Closed
Bug 506125
Opened 15 years ago
Closed 13 years ago
Experiment with memory-pressure-based GC scheduler
Categories
(Core :: JavaScript Engine, defect)
Core
JavaScript Engine
Tracking
()
RESOLVED
WONTFIX
People
(Reporter: dmandelin, Assigned: gwagner)
References
Details
Attachments
(1 file, 14 obsolete files)
40.50 KB,
patch
|
Details | Diff | Splinter Review |
The starting point here is that we know that the current JS GC scheduler is not particularly performant, and we'd like to try some new ideas. I'll start with one idea to narrow this down to a sane level. First, consider a copying generational GC with a nursery (which is of course not what we do). This design is used when a high fraction of objects created are short-lived. They can then be collected early, and at low cost, by doing a 'minor' collection on the nursery. In the basic design of this kind of GC, a 'minor' collection is done exactly when the nursery is full. Thus, if the nursery size is S, a minor collection is done when S bytes have been allocated since the last GC, and the main scheduling parameter is the size of the nursery. Now, let's follow the noble tradition of pretending a solution to one problem will work on a related but different problem. For SpiderMonkey, this would mean doing a collection once S bytes have been allocated since the previous collection. Here, bytes allocated are ideally computed thus: - For NewGCThing(), the number of bytes allocated (8). - For JS_malloc(), if the pointer gets stored in a transitively GC'd object, the size otherwise 0 - For JS_realloc(), if the pointer gets stored in a transitively GC'd object, (newsize-oldsize) otherwise 0 Trying this out requires creating some new allocation APIs and changing old uses: JS_malloc -- for stuff that won't go under GC control JS_mallocGC -- for stuff that will go under GC control JS_realloc JS_reallocDouble -- stuff under GC control, when caller knows he is doubling the size JS_reallocFromTo -- caller gives old bytes as explicit argument JS_reallocWeirdness -- we might need some more ones to cover other cases The experiment is to set up this memory accounting and GC scheduling design, and then run some tests.
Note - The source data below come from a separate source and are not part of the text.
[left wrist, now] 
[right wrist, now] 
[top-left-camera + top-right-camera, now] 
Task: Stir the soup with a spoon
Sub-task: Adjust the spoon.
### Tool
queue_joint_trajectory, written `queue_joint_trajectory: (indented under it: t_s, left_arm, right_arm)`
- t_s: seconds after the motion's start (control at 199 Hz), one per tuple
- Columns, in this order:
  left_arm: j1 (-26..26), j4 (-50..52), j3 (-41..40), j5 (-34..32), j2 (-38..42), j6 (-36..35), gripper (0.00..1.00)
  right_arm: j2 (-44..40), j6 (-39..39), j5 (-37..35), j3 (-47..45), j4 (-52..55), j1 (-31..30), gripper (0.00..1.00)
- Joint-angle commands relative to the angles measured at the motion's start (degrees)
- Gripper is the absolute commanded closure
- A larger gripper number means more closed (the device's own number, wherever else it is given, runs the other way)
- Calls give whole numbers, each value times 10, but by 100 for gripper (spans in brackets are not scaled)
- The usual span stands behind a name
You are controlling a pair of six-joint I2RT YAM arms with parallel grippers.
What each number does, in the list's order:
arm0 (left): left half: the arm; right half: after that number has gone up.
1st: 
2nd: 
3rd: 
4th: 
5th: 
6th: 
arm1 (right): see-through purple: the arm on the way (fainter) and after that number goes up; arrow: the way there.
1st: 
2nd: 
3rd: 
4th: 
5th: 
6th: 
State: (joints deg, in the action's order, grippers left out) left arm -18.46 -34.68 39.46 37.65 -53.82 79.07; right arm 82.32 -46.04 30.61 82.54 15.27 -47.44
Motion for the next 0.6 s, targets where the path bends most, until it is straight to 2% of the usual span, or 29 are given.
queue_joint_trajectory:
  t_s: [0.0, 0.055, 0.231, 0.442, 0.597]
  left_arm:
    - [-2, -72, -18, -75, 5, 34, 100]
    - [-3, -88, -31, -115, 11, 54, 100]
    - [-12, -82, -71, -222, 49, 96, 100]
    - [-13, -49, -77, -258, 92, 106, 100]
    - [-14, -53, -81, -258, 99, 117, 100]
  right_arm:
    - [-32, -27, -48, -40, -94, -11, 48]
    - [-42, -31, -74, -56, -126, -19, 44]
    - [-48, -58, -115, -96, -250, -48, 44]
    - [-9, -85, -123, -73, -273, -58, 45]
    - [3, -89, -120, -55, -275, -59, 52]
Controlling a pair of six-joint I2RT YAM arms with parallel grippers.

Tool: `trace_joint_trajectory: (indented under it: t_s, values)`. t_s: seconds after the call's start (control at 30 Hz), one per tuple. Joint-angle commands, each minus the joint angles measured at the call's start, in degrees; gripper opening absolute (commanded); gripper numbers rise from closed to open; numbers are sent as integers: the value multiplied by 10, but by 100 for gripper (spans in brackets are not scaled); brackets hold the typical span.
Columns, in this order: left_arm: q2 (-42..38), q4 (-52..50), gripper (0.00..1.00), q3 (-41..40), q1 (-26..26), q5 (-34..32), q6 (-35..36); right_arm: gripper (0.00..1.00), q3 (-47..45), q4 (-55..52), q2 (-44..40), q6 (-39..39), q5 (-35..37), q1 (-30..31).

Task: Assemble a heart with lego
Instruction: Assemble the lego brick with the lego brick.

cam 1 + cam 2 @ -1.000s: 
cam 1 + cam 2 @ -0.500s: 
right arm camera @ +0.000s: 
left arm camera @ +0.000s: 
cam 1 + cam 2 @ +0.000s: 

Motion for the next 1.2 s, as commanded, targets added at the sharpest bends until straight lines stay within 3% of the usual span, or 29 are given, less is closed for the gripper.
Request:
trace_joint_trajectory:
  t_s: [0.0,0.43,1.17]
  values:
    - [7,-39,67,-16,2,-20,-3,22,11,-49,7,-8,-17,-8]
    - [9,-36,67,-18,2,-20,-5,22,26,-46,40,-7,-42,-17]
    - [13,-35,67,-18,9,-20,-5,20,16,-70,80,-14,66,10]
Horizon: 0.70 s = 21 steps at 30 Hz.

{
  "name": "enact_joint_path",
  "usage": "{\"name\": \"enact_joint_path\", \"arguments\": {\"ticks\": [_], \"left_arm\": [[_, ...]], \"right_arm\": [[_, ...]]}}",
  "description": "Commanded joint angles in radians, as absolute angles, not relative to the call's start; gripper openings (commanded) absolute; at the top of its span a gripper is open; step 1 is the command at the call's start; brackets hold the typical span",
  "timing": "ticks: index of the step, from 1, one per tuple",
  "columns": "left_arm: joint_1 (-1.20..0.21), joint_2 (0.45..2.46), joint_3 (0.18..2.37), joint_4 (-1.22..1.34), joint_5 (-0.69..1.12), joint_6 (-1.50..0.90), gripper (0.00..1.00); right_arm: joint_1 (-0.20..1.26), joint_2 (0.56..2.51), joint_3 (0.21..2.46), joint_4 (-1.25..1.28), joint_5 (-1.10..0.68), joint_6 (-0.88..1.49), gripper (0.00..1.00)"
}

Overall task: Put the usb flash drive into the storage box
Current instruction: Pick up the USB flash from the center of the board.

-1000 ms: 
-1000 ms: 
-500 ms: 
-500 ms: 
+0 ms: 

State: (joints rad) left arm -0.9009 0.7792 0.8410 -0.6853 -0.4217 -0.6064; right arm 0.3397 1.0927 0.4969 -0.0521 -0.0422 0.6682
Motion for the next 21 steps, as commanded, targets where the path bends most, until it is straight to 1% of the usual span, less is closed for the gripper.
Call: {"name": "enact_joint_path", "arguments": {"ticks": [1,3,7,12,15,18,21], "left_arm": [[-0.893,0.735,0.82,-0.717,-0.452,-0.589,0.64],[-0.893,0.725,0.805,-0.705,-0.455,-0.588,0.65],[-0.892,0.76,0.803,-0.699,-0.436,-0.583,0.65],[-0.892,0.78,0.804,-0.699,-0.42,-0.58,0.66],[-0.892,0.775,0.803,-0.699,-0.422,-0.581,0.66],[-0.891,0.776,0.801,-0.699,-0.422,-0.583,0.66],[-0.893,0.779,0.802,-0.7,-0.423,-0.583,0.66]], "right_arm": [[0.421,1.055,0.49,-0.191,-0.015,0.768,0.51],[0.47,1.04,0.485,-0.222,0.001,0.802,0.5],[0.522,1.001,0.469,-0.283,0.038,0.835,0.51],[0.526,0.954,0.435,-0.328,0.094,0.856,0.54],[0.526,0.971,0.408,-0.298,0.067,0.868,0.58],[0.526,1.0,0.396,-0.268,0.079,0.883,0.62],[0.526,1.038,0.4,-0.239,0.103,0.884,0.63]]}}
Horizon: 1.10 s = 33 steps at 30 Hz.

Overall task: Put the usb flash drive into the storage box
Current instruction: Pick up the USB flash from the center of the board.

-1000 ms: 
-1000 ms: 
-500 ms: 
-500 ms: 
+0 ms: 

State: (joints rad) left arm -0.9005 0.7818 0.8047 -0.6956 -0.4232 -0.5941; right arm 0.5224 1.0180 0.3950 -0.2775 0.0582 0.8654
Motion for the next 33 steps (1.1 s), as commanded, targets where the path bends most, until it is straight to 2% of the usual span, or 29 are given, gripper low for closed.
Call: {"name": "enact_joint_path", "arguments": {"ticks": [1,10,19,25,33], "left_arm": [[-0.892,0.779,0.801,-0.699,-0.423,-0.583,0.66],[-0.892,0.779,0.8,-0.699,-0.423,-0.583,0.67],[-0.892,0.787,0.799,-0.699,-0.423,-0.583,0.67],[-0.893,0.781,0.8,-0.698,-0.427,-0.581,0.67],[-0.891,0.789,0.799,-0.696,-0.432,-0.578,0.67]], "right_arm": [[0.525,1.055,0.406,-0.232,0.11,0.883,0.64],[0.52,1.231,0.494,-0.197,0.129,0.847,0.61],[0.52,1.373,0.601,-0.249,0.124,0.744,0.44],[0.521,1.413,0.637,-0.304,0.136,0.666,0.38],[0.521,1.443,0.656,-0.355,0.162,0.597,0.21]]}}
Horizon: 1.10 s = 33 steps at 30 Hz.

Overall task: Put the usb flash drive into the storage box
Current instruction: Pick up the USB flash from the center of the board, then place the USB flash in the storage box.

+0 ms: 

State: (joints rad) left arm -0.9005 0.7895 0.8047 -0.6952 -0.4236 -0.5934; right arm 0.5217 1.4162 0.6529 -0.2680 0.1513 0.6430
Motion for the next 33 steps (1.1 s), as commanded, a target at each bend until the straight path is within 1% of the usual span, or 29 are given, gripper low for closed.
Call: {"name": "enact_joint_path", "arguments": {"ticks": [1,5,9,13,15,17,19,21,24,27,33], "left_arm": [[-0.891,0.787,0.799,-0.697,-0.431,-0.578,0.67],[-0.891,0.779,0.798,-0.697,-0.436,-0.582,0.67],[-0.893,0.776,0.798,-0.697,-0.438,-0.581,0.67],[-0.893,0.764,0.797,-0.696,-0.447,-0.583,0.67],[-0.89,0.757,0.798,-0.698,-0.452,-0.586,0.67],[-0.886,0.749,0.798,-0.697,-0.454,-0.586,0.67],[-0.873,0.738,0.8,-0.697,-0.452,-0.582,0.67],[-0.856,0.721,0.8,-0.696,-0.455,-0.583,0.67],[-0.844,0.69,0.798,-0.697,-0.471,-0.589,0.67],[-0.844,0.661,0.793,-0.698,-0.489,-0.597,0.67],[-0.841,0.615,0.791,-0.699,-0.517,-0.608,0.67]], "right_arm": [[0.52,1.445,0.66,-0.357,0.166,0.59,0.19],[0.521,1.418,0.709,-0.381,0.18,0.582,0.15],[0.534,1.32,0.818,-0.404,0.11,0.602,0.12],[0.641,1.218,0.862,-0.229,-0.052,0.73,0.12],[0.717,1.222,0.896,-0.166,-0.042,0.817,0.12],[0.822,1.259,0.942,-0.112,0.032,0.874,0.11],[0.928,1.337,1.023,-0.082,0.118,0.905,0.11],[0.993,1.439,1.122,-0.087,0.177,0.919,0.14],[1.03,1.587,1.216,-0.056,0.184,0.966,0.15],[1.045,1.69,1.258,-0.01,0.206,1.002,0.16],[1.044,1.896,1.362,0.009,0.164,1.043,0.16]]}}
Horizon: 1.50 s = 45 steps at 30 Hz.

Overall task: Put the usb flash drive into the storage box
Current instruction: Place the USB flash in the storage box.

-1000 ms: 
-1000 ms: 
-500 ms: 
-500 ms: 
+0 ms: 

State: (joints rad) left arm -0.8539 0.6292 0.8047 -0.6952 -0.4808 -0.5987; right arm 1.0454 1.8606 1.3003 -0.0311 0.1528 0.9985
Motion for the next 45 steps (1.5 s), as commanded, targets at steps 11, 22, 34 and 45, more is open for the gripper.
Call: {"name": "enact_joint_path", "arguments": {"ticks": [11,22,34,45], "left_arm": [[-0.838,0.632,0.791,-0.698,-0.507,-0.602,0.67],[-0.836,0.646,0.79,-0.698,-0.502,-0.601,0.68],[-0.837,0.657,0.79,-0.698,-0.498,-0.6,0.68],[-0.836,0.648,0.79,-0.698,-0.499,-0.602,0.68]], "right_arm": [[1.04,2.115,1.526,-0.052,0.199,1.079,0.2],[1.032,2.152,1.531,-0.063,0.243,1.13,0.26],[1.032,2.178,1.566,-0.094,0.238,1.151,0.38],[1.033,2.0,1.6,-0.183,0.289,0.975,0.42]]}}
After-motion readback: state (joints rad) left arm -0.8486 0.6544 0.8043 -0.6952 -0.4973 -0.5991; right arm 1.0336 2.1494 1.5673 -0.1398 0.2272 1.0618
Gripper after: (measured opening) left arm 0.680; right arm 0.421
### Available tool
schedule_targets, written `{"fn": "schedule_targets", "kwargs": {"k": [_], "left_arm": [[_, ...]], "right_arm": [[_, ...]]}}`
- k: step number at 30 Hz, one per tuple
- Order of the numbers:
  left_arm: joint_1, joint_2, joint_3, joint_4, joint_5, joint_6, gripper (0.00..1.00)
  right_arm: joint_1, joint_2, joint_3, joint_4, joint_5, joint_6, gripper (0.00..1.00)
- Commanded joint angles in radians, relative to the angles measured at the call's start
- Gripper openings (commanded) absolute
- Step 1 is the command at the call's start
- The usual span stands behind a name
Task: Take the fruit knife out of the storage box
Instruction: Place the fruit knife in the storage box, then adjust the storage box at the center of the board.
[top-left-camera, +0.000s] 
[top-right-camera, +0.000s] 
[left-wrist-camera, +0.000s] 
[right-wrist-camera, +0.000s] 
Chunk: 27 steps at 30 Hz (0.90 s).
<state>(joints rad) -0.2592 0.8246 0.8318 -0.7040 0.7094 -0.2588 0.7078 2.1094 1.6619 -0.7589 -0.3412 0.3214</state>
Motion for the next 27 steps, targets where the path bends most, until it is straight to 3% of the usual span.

The parameter S will vary from test to test. For each test, max heap size, GC pause time distribution, and overall GC overhead (as a fraction of total JS time) should be measured. The same measurements should be taken for the current scheduler. Picking a workload is hard but we can start with SunSpider, v8, and bug 504640.
Comment 1•15 years ago
|
||
"Double" is confusing in light of jsdouble, and realloc is the wrong API (too prone to leak on OOM, overflow of size_t, etc.) But I do like "Weirdness" ;-) Main point here is to suggest different name scheme, probably using Grow and Shrink to separate direction by method. /be
Comment 2•15 years ago
|
||
But I'm not bikeshedding -- the usability of realloc is poor, whatever its name. We want different grow&shrink APIs, also split as Dave says by growth policy. The names are secondary but of course if it no longer looks like realloc, it should not be named anything that matches *realloc*. /be
Updated•15 years ago
|
Assignee: general → gal
Comment 3•15 years ago
|
||
The attached patch implements an experimental actual-RSS size-based GC heuristics. We sample the RSS size after every GC, and trigger a new GC once we allocate 20% more pages than after the last GC. Delayed freeing during GC is accounted for. Allocating JSGCThings is no longer tracked, and is no longer part of the heuristics. As far as I can tell triggering a GC based on JSGCThings was mostly a kludge to trigger a GC based on the DOM memory contribution per JSGCThing which we can't measure direct. Since we measure total process memory use now, thats no longer necessary. A JS program is welcome to use the entire (fairly limited) 32MB JS heap and we GC last ditch if we have to, if overall (malloc) memory pressure didn't trigger a GC already. The patch results in about 10% better average memory use on the very memory happy http://people.mozilla.org/~jmuizelaar/world-map-fn.html benchmark.
Comment 4•15 years ago
|
||
Cleaned up the patch a bit. malloc_size() support for win32 and linux. Getting the RSS for win and linux still missing. I am not sure whether we currently inhibit GC during startup the same way we did before. If not, I would like to add a simple N s delay using js_IntervalNow().
Attachment #390688 -
Attachment is obsolete: true
Comment 5•15 years ago
|
||
Attachment #390692 -
Attachment is obsolete: true
Comment 6•15 years ago
|
||
Could some windows and linux fanboys help out with the patch? The windows code is in place but doesn't compile. For linux I think we have to sscanf /proc/self/stat, which is borderline funny. Maybe we can mmap(/proc/self/stat), and do a memory sscanf?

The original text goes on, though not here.